- What you will do
Below are the entries; give again exactly the lines from the one mentioning "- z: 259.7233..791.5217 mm" through the one mentioning "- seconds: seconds", inclusive.

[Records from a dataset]
━━━━━━━━━━━━━━━━━━━━━━━━━━━━━━
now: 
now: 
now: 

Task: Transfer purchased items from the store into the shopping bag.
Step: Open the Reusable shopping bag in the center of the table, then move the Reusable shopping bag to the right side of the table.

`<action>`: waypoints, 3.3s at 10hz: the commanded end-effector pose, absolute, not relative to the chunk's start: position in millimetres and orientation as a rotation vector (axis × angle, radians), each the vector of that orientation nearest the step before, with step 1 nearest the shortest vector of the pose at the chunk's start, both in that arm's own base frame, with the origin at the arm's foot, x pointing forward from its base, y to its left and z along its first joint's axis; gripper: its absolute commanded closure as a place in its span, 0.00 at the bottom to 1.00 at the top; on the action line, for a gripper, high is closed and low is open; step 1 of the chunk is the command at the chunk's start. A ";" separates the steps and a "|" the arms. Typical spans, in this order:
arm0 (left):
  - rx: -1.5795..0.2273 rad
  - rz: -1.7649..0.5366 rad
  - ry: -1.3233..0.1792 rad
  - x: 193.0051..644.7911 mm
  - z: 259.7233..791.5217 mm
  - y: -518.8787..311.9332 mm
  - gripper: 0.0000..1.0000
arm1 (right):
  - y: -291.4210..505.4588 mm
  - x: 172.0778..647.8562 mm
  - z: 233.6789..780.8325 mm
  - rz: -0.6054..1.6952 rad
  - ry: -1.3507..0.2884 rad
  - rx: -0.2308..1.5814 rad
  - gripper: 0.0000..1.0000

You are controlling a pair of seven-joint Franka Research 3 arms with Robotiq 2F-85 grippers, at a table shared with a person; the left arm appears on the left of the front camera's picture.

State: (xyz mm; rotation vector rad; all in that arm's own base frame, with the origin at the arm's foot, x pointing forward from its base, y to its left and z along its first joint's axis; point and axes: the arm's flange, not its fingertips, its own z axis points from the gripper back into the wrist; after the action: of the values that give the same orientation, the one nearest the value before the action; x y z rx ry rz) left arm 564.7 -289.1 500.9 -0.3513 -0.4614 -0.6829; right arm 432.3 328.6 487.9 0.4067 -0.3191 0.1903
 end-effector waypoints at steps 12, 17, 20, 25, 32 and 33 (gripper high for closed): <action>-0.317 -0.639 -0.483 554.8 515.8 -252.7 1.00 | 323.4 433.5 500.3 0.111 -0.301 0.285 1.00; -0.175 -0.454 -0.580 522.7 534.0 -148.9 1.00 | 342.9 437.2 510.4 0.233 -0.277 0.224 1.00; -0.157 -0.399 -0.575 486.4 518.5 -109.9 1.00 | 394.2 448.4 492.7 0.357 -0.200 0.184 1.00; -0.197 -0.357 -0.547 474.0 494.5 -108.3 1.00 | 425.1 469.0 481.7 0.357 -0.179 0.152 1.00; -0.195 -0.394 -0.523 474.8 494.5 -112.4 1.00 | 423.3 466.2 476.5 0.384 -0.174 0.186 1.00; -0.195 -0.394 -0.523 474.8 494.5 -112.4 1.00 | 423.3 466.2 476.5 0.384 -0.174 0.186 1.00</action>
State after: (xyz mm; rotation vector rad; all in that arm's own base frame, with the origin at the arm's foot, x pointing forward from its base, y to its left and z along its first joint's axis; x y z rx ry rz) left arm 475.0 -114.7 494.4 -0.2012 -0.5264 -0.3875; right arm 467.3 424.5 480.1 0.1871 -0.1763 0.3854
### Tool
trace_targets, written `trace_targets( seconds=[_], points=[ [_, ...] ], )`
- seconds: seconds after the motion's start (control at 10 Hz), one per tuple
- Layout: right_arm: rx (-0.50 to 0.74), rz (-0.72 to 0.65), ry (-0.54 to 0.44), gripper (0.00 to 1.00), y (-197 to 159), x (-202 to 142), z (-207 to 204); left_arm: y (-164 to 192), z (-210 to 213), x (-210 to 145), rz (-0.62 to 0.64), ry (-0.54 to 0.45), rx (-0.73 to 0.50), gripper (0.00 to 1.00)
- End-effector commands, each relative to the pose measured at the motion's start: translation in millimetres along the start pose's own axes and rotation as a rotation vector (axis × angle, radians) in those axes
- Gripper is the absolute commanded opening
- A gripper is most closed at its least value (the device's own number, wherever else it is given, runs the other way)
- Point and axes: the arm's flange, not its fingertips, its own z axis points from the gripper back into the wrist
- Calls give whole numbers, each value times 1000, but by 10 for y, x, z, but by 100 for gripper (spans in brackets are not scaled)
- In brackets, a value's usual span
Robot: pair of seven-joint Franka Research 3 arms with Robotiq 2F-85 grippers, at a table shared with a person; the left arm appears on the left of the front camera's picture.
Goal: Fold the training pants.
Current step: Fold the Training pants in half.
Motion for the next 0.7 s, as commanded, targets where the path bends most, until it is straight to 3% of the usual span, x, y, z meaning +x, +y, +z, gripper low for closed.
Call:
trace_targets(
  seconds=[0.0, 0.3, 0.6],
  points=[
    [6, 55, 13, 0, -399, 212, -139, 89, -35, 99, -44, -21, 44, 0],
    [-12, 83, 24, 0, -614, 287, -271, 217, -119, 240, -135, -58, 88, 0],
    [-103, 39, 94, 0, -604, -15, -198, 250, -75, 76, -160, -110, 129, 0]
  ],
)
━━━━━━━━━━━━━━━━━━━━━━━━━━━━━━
- Result of this exercise
  - z: 259.7233..791.5217 mm
  - y: -518.8787..311.9332 mm
  - gripper: 0.0000..1.0000
arm1 (right):
  - y: -291.4210..505.4588 mm
  - x: 172.0778..647.8562 mm
  - z: 233.6789..780.8325 mm
  - rz: -0.6054..1.6952 rad
  - ry: -1.3507..0.2884 rad
  - rx: -0.2308..1.5814 rad
  - gripper: 0.0000..1.0000

You are controlling a pair of seven-joint Franka Research 3 arms with Robotiq 2F-85 grippers, at a table shared with a person; the left arm appears on the left of the front camera's picture.

State: (xyz mm; rotation vector rad; all in that arm's own base frame, with the origin at the arm's foot, x pointing forward from its base, y to its left and z along its first joint's axis; point and axes: the arm's flange, not its fingertips, its own z axis points from the gripper back into the wrist; after the action: of the values that give the same orientation, the one nearest the value before the action; x y z rx ry rz) left arm 564.7 -289.1 500.9 -0.3513 -0.4614 -0.6829; right arm 432.3 328.6 487.9 0.4067 -0.3191 0.1903
 end-effector waypoints at steps 12, 17, 20, 25, 32 and 33 (gripper high for closed): <action>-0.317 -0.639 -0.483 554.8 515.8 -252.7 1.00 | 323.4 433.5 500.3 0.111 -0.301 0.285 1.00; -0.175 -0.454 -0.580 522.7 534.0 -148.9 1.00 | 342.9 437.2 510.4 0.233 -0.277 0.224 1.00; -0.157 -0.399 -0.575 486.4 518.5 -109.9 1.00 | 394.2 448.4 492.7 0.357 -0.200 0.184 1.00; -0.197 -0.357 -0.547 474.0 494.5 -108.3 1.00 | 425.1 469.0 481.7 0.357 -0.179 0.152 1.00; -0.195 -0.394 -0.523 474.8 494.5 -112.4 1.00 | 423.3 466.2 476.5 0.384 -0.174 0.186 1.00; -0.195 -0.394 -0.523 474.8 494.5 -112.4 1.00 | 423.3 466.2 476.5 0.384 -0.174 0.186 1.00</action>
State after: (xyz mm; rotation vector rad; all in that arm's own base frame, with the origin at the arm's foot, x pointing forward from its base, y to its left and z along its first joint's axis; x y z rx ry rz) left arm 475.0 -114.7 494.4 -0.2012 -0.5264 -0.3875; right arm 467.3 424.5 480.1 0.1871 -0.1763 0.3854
### Tool
trace_targets, written `trace_targets( seconds=[_], points=[ [_, ...] ], )`
- seconds: seconds after the motion's start (control at 10 Hz), one per tuple

No additional output will be generated.